The longer I write about TV, the more I think it’s a medium where relationships are more important than anything else. Great relationships between characters are what unites a show as traditional as The Big Bang Theory and a show as experimental as Twin Peaks (yes, even the 2017 revival season). TV is an exploration of change, and how change affects people, and how the ways those people are affected breed further change.
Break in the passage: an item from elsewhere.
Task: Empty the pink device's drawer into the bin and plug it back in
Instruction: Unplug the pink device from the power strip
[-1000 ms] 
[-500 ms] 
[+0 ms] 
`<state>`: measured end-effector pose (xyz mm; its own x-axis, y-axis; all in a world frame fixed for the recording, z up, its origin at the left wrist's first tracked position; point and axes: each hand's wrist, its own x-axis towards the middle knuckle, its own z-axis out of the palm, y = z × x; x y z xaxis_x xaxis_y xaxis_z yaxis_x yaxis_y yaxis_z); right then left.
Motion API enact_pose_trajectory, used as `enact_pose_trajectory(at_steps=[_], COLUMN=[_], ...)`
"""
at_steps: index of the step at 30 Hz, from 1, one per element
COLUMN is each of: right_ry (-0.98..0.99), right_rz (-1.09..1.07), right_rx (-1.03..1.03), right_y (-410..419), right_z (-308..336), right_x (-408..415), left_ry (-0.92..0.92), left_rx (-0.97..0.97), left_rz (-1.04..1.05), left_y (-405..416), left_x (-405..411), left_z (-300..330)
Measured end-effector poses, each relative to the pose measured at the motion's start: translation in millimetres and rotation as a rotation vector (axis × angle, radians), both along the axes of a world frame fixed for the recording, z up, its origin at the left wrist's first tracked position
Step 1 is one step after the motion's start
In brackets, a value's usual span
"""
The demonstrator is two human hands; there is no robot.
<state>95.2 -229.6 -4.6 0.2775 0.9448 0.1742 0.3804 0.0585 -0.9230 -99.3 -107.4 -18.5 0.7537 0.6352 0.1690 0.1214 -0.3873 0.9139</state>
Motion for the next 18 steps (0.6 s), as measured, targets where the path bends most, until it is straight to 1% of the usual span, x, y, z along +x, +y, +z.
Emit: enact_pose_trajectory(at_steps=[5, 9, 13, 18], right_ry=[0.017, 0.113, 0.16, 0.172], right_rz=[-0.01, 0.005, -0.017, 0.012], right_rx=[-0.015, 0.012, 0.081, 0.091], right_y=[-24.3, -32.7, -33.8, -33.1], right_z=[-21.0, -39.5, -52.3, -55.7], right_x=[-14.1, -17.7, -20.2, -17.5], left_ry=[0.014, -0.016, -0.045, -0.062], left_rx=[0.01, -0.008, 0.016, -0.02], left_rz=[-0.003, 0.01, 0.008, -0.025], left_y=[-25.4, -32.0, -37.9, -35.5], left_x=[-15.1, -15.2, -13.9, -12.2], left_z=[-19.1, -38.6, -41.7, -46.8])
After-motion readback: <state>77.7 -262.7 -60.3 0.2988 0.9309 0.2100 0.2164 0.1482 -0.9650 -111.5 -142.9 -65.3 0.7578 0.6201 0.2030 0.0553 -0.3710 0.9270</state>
The best shows reflect this question right back at us. How do we feel about these characters now that they’ve changed? How do their shifting relationships include us in that equation? Do we still care? Do we want to see what else is on?

In its early going, Game of Thrones kept these questions in sight. It was really good at tracing the elaborate ways that change rippled throughout its massive cast. But in its final two seasons, the show mostly created a series of implications about what was happening and to whom.

Game of Thrones — which for so long was so good at tracing how small moments could create huge vibrations on entirely different continents — became a show that just kept asking you to take its word for things. Of course Dany would do this, and of course Tyrion would do that, right? If the writers say they did?

For some viewers, that worked well enough. But for a lot of us, it felt like what it was: a series of cut corners that damaged Game of Thrones’ most important relationship of all — the one it had with the audience.